Finally, the X10SLM-F features error logs in BIOS. I rebooted to BIOS, checked the logs, and found several hundred errors with timestamps corresponding to when I did these experiments. Notably, despite only ever shorting pins on one DIMM slot, errors in BIOS were reported for both DIMMs.
The new server behaved the same as the old server in Memtest86+. Tapping the screwdriver to the pins caused Memtest86+ to freeze, albeit for shorter durations. Eventually, the screwdriver was held long enough to cause a permanent freeze and require a reboot.
While the X570D4U-2L2T does support event reporting, I could not find any BIOS or IPMI pages that displayed logged memory errors.
Results and Discussion
The error injection clearly worked as expected in the AM1 system. The consistent positions of the errors indicate that they were indeed induced by shorting two pins together. That the error in question was always the least-significant bit is easily explained by pin DQ0's corresponding to the least-significant bit in the bus.
Because whether a bit is a one or a zero is determined by the voltage state on the memory bus' corresponding data pin, shorting a data pin to ground should only result in an unexpected voltage and thus bit error for one state. This explains why all errors were the result of a zero flipping to a one: the data pin was already at the same voltage as VSS when transferring a one, so the short caused no change.
However, the direction that bits flipped was unexpected. To the best of my knowledge, DDR memory stores a zero when a data pin is pulled to ground and a one when it's pulled to VDD, i.e., the memory's operating voltage. I cannot verify whether my intuition is wrong or if AMD is using an active low memory bus. ("BIOS and…") Perhaps pulling the data pin low results in a transistor in a corresponding DRAM cell being pulled low, causing it to activate and charge the capacitor under its control? I'm honestly not sure. Whether I understand the circuitry in play is less important than the fact that the circuitry behaves consistently.

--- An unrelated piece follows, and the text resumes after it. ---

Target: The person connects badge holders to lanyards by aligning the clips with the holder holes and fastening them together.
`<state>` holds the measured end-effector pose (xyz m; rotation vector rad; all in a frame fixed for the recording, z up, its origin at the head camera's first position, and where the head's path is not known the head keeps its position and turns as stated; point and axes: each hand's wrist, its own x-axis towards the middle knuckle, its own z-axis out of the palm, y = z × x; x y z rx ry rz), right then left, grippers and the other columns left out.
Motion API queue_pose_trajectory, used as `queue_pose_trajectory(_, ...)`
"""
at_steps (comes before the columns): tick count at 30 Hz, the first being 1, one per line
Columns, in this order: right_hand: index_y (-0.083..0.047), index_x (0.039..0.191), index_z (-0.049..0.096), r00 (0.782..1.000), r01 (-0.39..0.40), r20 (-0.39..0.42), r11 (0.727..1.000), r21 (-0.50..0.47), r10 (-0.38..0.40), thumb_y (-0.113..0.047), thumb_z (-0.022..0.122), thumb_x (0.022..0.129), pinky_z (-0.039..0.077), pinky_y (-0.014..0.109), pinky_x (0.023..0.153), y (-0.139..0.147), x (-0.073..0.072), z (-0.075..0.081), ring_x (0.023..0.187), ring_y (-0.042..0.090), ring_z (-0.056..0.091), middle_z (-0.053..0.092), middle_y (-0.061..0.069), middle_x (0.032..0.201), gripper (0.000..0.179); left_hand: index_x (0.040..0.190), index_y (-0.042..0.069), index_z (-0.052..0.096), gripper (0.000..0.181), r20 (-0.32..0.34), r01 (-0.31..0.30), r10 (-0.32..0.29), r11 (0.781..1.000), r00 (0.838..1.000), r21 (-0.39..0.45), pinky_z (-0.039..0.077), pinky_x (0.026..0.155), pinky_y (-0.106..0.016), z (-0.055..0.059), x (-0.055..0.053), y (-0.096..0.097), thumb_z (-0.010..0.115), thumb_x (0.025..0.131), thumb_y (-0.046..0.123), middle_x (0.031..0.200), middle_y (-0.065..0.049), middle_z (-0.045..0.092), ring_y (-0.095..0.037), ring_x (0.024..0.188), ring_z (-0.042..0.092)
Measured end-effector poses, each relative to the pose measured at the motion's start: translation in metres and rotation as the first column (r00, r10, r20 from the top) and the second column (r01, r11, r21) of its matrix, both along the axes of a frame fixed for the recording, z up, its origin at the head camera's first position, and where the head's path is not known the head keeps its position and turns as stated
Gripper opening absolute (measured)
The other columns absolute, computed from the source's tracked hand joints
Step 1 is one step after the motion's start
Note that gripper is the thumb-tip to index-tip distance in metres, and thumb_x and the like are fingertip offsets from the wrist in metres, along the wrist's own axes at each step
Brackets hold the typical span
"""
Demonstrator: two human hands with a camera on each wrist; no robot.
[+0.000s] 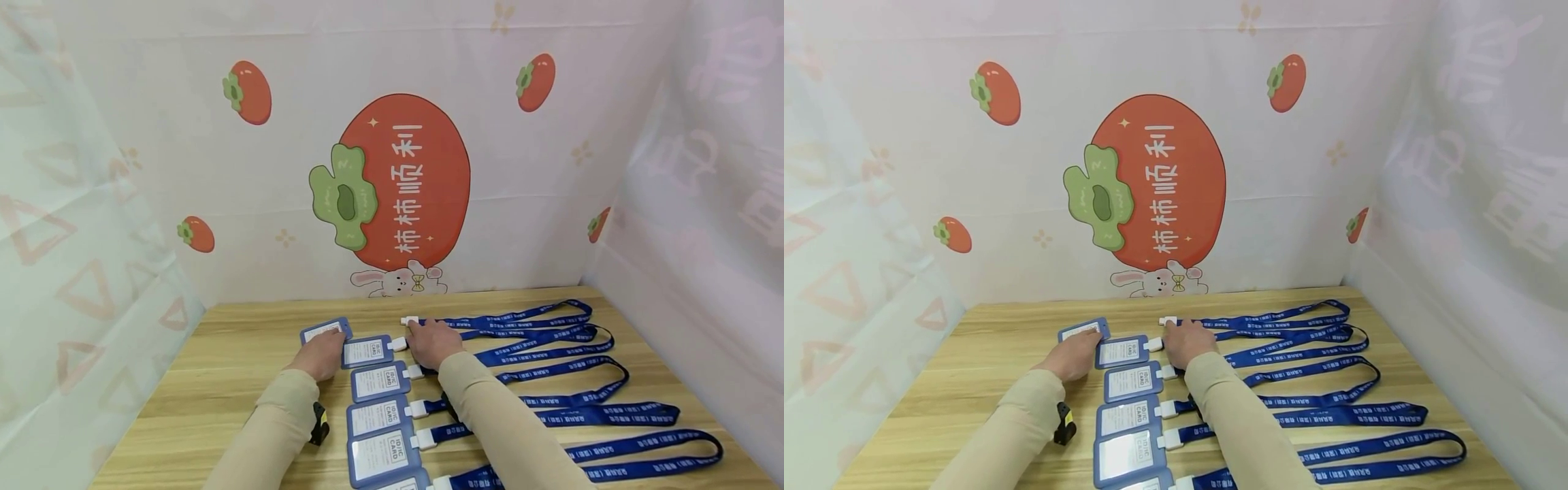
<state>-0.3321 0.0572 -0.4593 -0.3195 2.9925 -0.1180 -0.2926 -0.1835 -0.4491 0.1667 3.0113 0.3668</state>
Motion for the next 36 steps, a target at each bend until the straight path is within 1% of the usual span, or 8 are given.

The absence of observed errors in the old server suggests that both the error injection worked and the system fully supports ECC. Because only one data pin was ever shorted, I expected that ECC memory should be able to correct all errors induced. This is largely consistent with the behavior of the old server: Memtest86+ never reported any errors, which means all errors must have been silently corrected in the background.
However, error correction seems to come with an extreme latency penalty. Memtest86+ froze for a minimum of about three seconds each time an error was injected. Three seconds may not sound like a long time, but more than two billion memory clock cycles occurred during this time. The entire 16 GiB17.18 GB of installed memory in theory take under a second to read in its entirety, so I am curious if a detected error causes the system to pause everything and verify every single bit in its main memory before returning to normal. This may also explain the input lag in Windows after injecting errors. This latency penalty was never observed in the AM1 system, further supporting that it was the result of error correction.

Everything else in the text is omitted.